File formats that can be read in/write to
# File formats that can be read in/write to
# Format Type Data Description Reader Writer
# text CSV read_csv to_csv
# text JSON read_json to_json
# text HTML read_html to_html
# text Local clipboard read_clipboard to_clipboard
# binary MS Excel read_excel to_excel
# binary HDF5 Format read_hdf to_hdf
# binary Feather Format read_feather to_feather
# binary Msgpack read_msgpack to_msgpack
# binary Stata read_stata to_stata
# binary SAS read_sas
# binary Python Pickle Format read_pickle to_pickle
# binary Parquet Form read_parquet to_parquet
# SQL SQL read_sql to_sql
# SQL Google Big Query read_gbq to_gbq
Read csv file
df = pd.read_csv('local_path/file.csv')
Read csv file with | as fields separator
df = pd.read_csv('local_path/file.csv', sep='|')
Read only 10 rows of csv file
pd.read_csv('local_path/file.csv', nrows=10)
Read csv file and skip first 3 rows
df = pd.read_csv('local_path/file.csv', skiprows=3)
Read csv file and parse/treat columns as dates
df = pd.read_csv('local_path/file.csv',
parse_dates=['column_x_date', 'column_y_date'])
Read csv file while specifying column names
df = pd.read_csv('local_path/file.csv', names=['column_1', 'column_2'])
Read csv file and set the index as column_id
df = pd.read_csv('local_path/file.csv', index_col='column_id')
Read csv file and set the index as multi columns
df = pd.read_csv('local_path/file.csv', index_col=['column_id1', 'column_id2'])
Read csv file and set “.” as missing values
df = pd.read_csv('local_path/file.csv', na_values=['.'])
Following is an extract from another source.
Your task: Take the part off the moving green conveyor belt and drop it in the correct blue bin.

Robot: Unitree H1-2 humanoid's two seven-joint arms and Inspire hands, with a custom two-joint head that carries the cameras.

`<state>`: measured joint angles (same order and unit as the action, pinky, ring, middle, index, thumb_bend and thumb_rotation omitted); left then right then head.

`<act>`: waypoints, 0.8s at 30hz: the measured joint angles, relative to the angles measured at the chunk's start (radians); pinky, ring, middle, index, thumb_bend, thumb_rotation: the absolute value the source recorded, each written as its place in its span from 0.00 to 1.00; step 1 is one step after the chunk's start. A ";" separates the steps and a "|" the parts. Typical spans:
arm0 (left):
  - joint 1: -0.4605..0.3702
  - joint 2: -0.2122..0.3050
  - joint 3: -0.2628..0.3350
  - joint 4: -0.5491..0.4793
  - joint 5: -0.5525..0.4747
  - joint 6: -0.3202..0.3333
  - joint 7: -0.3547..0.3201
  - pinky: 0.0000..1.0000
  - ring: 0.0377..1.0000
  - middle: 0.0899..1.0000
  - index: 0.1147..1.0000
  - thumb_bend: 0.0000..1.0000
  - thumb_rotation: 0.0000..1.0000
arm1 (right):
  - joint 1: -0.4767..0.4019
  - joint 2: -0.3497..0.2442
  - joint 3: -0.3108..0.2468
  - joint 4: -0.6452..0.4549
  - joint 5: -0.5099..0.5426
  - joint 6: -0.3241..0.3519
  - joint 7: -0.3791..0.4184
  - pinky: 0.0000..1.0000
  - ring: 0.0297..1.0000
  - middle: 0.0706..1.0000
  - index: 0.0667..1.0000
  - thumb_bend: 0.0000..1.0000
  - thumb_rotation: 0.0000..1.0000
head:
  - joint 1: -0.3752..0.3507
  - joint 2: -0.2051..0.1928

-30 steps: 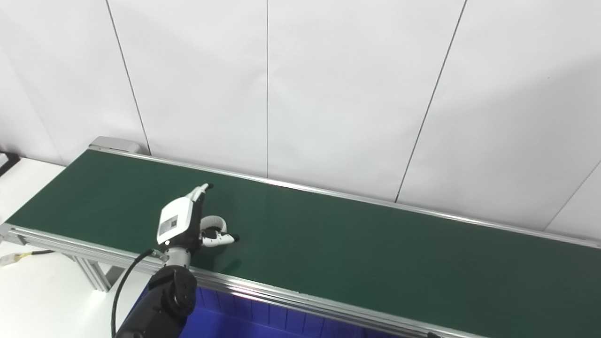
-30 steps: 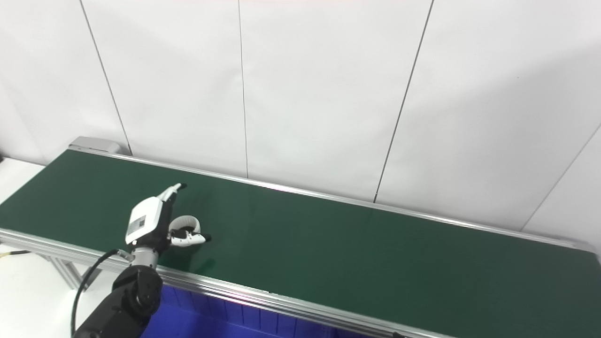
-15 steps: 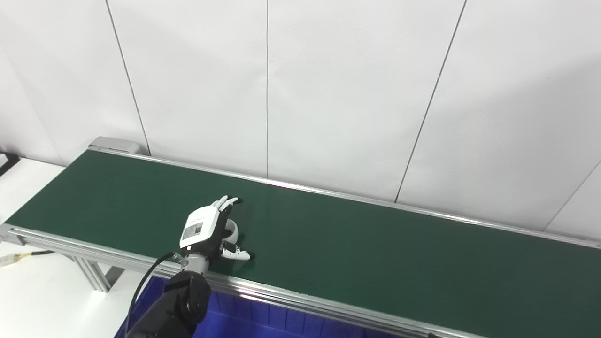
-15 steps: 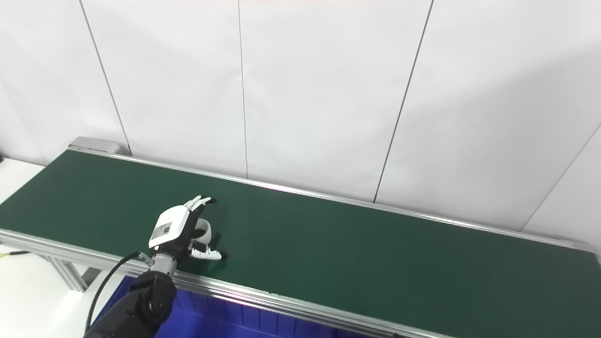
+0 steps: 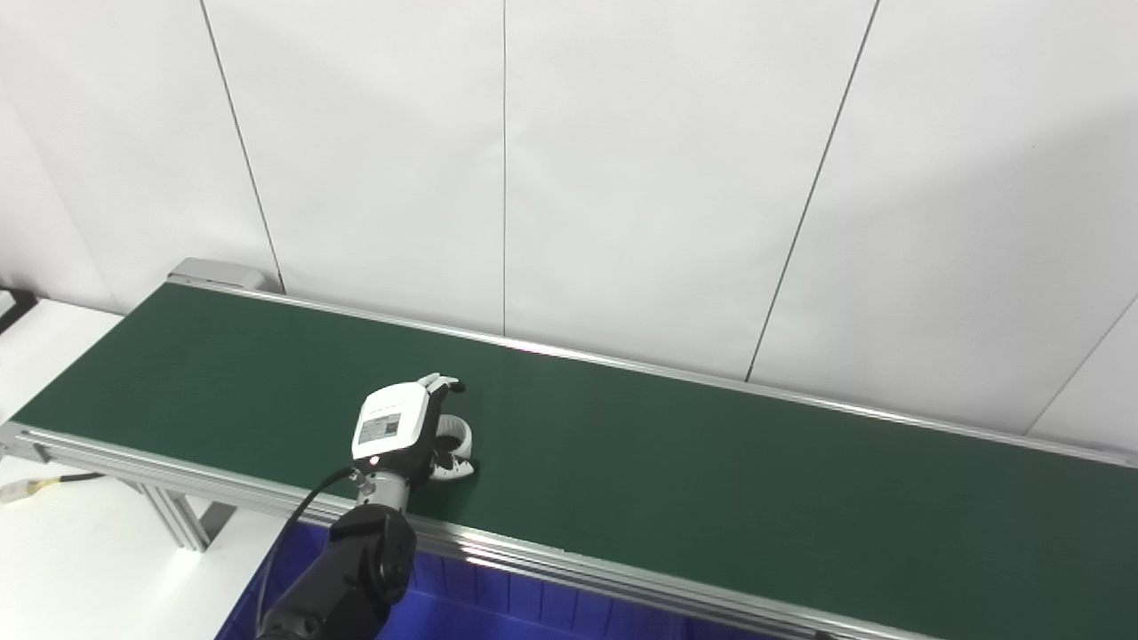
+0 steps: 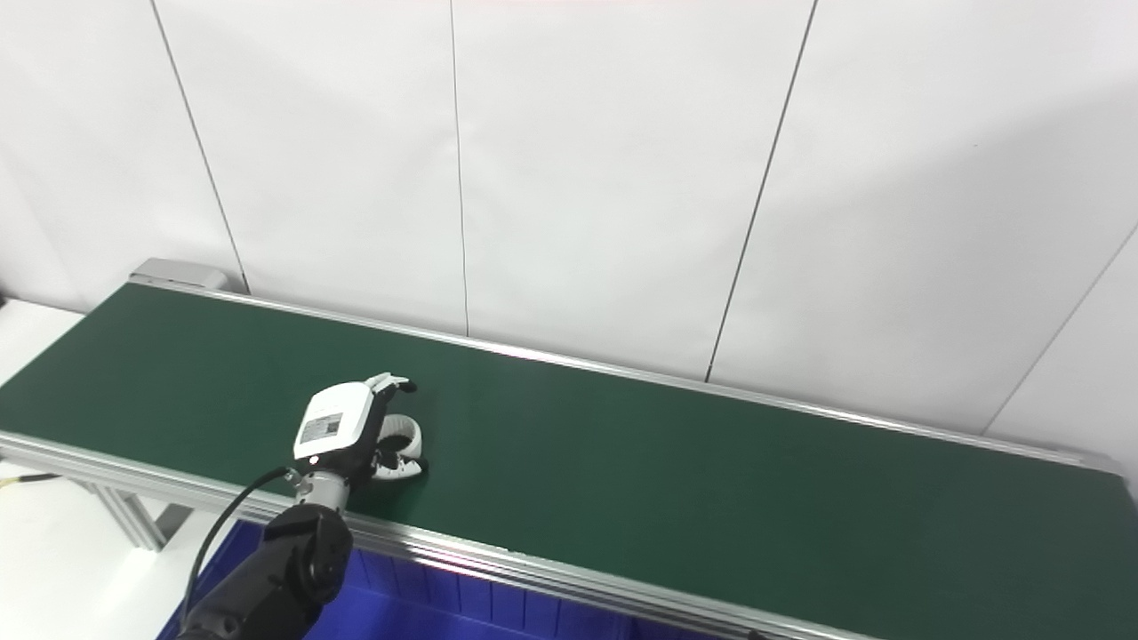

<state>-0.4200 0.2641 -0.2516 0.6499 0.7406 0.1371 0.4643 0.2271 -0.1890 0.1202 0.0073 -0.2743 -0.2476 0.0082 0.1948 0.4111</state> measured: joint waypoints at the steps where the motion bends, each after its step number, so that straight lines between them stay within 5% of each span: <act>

Read csv file and set different missing values on columns
# `column_x` missing values to be set as `nope`
# `column_y` missing values to be set as `.`
missings = {'column_x': ['nope'], 'column_y': ['.']}
df = pd.read_csv('local_path/file.csv', na_values=missings)
Read csv file and prevent pandas from interpreting “NA” as NaN in a string
# The default NaN recognized values are ['-1.#IND', '1.#QNAN', '1.#IND',
# '-1.#QNAN', '#N/A N/A', '#N/A', 'N/A', 'n/a', 'NA', '#NA', 'NULL',
# 'null', 'NaN', '-NaN', 'nan', '-nan', ''].
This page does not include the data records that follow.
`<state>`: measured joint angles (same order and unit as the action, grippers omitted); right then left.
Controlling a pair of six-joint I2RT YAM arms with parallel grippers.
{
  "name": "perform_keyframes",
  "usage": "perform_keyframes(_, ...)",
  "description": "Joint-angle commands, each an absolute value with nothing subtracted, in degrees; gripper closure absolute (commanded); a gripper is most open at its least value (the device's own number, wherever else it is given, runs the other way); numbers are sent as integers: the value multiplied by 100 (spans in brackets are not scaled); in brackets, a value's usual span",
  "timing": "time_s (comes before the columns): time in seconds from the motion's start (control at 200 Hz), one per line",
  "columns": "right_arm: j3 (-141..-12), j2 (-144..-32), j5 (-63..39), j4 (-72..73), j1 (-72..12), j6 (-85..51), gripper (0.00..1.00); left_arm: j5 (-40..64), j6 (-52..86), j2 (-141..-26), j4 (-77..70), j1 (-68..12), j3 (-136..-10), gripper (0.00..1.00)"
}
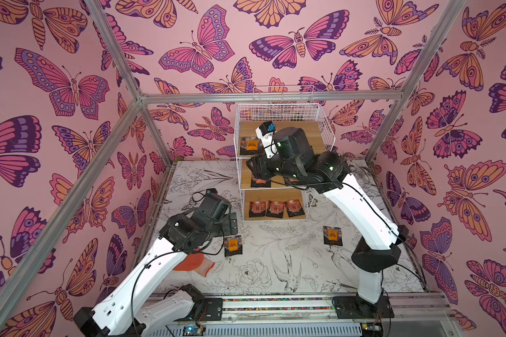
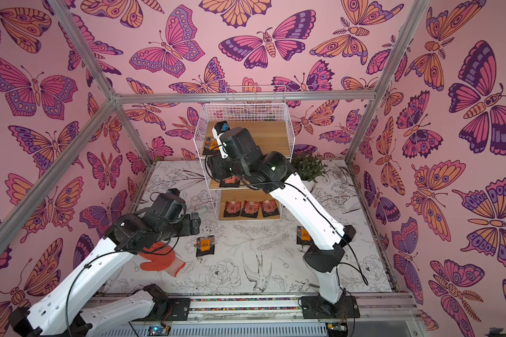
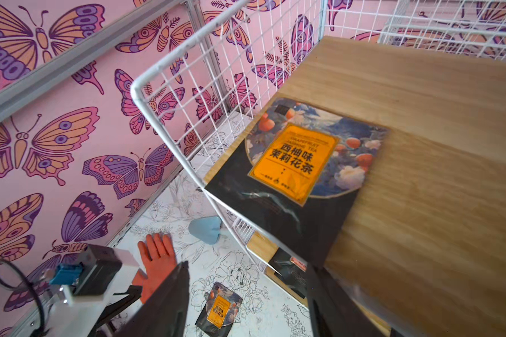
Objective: Remove the tea bags from the shelf
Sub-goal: Pick up the tea bag from the shelf.
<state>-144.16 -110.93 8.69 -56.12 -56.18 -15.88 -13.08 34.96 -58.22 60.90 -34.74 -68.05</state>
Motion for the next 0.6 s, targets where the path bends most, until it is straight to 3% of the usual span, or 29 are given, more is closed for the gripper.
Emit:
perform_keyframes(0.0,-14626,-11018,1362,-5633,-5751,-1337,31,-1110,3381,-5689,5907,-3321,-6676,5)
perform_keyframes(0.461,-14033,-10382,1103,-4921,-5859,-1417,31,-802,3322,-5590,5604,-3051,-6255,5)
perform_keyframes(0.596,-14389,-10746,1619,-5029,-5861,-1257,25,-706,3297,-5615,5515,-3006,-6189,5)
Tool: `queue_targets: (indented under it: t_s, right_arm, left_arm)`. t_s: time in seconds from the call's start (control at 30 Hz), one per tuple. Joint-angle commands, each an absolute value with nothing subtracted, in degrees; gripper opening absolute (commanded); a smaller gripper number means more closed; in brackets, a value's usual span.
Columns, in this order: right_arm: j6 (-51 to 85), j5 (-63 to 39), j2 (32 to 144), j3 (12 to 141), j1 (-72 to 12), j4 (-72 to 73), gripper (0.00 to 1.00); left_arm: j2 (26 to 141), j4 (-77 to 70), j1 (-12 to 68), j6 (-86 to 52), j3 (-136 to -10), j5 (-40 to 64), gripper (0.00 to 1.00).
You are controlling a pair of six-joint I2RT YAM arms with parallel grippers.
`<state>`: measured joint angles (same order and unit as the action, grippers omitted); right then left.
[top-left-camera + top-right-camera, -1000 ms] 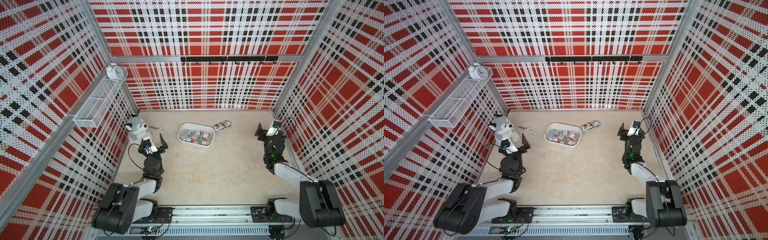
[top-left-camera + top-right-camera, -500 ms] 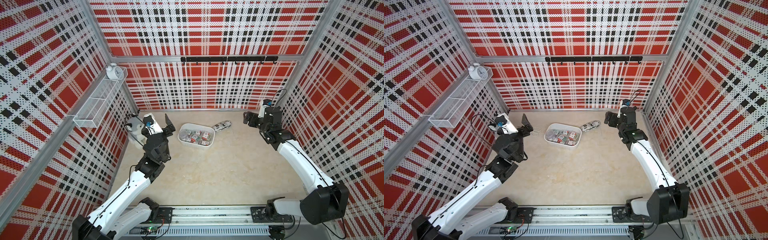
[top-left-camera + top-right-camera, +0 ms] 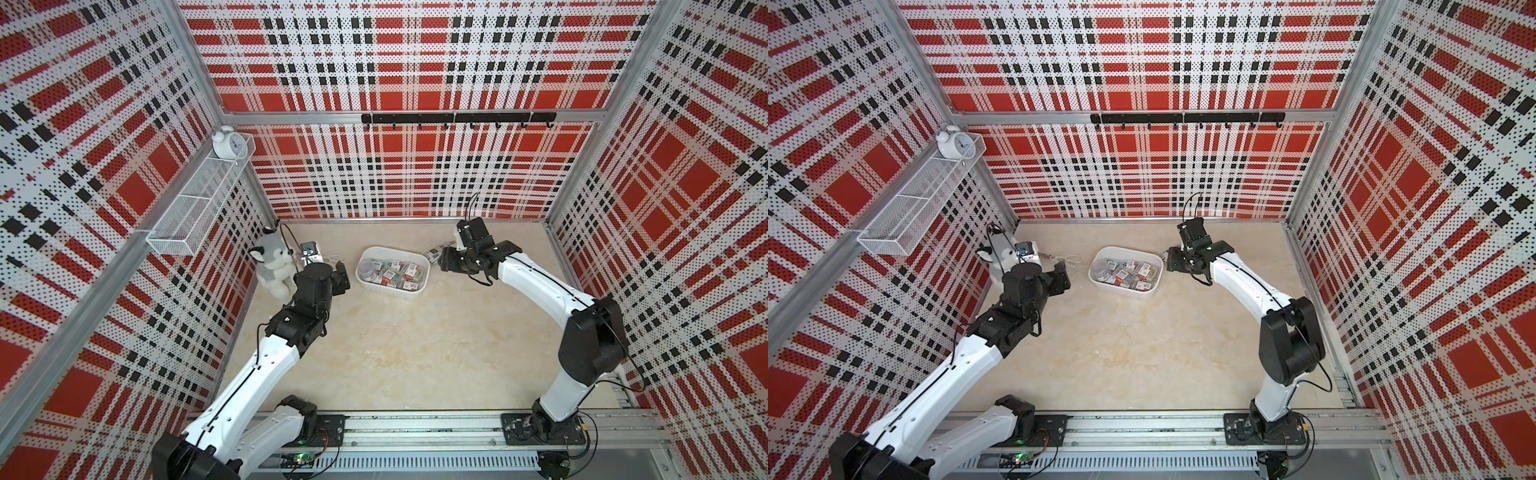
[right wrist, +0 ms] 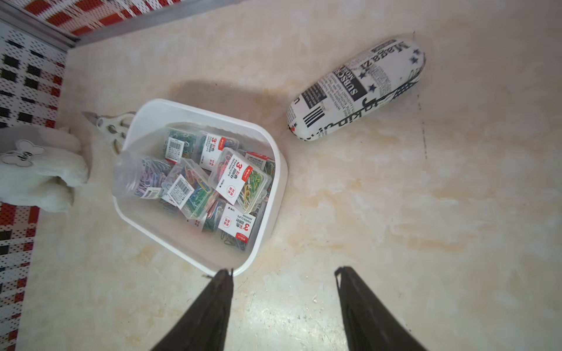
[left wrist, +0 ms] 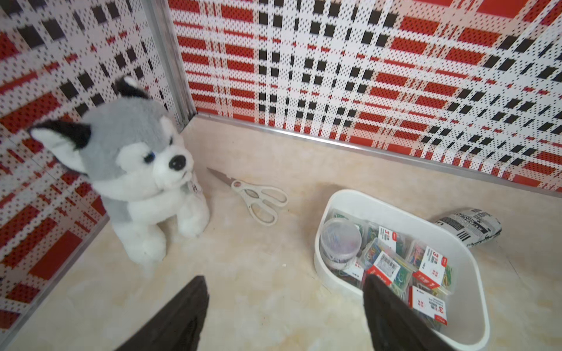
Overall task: Take the paper clips out of the storage box
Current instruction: Move the storage box to the center of the board.
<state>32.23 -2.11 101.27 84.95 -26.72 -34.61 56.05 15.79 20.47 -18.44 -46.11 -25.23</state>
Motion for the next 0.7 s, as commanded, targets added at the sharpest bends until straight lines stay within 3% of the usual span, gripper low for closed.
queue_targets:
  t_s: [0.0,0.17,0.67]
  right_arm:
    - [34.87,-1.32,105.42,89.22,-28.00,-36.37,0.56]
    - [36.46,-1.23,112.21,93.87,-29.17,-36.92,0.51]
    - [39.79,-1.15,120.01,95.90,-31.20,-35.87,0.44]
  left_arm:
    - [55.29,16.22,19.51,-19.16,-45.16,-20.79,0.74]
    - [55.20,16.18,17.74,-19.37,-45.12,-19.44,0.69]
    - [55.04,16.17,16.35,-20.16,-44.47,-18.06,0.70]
df = pd.read_csv('local_path/file.csv', keep_default_na=False)
Read csv file and ignore missing value markers
# improve performance of reading a large file in data without any NAs
df = pd.read_csv('local_path/file.csv', header=0, na_filter=False)
Read csv file and change the data type of a column
pd.read_csv('local_path/file.csv', dtype={'column_x': float})
Write csv file
df.to_csv('local_path/file.csv')
Write csv file with | as fields separator
df = df.to_csv('local_path/file.csv', sep='|')
Write csv file but not save the DataFrame index
df.to_csv('local_path/file.csv', index=False)
Write csv file but not save the DataFrame header
df.to_csv('local_path/file.csv', header=False)
Write csv file but only specific columns
df.to_csv('local_path/file.csv', columns=['column_x', 'column_y'])
Write csv file; don’t use quotes and use backslash as escape character
df.to_csv('local_path/file.csv', quoting=csv.QUOTE_NONE, escapechar='\\')
Append DataFrame to csv file
df.to_csv('local_path/file.csv', mode='a')